§ **What is required**
When the line with "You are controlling" appears below, start repeating lines exactly, and keep going through the line with "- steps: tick"; add nothing outside that span.

§ **Exercise data**
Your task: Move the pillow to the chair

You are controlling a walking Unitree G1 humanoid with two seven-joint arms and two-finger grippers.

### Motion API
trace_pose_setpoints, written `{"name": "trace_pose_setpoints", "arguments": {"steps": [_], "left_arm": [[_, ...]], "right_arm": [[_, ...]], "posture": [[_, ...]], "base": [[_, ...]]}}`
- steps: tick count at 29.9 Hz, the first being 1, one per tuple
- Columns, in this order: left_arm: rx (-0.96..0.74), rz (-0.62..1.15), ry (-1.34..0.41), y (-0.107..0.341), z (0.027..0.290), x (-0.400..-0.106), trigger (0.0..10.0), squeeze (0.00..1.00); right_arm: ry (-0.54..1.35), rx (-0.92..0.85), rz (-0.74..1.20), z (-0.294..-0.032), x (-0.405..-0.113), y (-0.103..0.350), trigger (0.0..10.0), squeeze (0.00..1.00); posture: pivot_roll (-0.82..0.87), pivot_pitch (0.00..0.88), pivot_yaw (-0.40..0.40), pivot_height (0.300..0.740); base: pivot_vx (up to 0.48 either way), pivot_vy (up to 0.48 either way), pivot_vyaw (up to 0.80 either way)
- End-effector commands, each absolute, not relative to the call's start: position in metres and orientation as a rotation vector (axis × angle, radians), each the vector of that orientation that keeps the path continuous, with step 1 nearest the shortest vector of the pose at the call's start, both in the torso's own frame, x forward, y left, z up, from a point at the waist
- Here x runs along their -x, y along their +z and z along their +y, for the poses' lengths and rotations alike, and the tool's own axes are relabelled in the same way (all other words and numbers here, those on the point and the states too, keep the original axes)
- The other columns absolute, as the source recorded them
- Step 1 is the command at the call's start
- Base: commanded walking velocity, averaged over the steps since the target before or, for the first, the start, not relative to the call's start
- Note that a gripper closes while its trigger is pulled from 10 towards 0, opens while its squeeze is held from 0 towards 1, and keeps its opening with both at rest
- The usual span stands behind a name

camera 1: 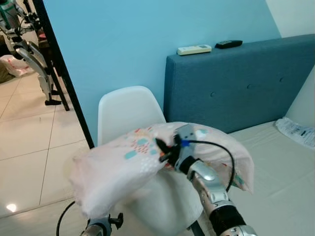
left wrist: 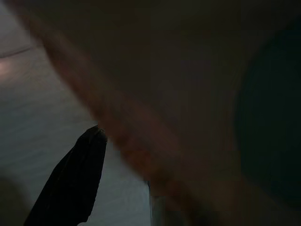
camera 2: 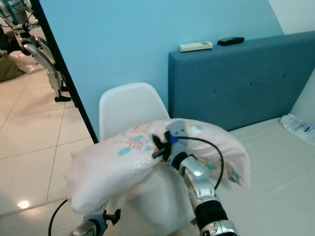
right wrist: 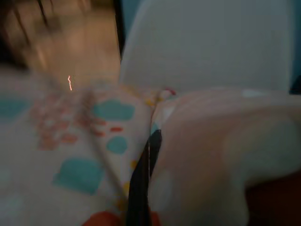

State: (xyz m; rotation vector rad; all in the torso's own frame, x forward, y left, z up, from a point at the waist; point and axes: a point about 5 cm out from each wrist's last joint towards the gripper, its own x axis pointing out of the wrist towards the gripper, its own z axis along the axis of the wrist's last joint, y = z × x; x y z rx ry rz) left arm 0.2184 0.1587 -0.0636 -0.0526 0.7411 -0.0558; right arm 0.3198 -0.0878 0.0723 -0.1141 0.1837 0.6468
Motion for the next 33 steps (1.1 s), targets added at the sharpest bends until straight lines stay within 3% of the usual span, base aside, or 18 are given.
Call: {"name": "trace_pose_setpoints", "arguments": {"steps": [1, 12, 26, 31, 33], "left_arm": [[0.042, 0.755, -0.049, -0.066, 0.163, -0.215, 10.0, 0.0], [0.027, 0.764, -0.051, -0.068, 0.166, -0.209, 10.0, 0.0], [0.011, 0.783, -0.053, -0.074, 0.171, -0.197, 10.0, 0.0], [0.008, 0.785, -0.056, -0.075, 0.172, -0.194, 10.0, 0.0], [0.006, 0.79, -0.06, -0.076, 0.172, -0.192, 10.0, 0.0]], "right_arm": [[0.639, 0.188, 0.288, -0.087, -0.315, 0.055, 10.0, 0.0], [0.708, 0.029, 0.426, -0.075, -0.299, 0.034, 10.0, 0.0], [0.555, 0.009, 0.927, -0.101, -0.265, -0.024, 10.0, 0.0], [0.487, -0.038, 0.955, -0.106, -0.264, -0.028, 10.0, 0.0], [0.456, -0.136, 0.849, -0.104, -0.275, -0.018, 10.0, 0.0]], "posture": [[-0.01, 0.0, 0.005, 0.74], [0.01, 0.0, 0.006, 0.73], [0.03, 0.0, 0.007, 0.665], [0.03, 0.0, 0.01, 0.645], [0.03, 0.0, 0.015, 0.63]], "base": [[0.0, 0.0, 0.0], [0.0, 0.0, 0.0], [0.0, 0.0, 0.0], [0.0, 0.0, 0.0], [0.0, 0.0, 0.0]]}}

§ **Solution to this problem**
You are controlling a walking Unitree G1 humanoid with two seven-joint arms and two-finger grippers.

### Motion API
trace_pose_setpoints, written `{"name": "trace_pose_setpoints", "arguments": {"steps": [_], "left_arm": [[_, ...]], "right_arm": [[_, ...]], "posture": [[_, ...]], "base": [[_, ...]]}}`
- steps: tick count at 29.9 Hz, the first being 1, one per tuple

Nothing else is part of this answer.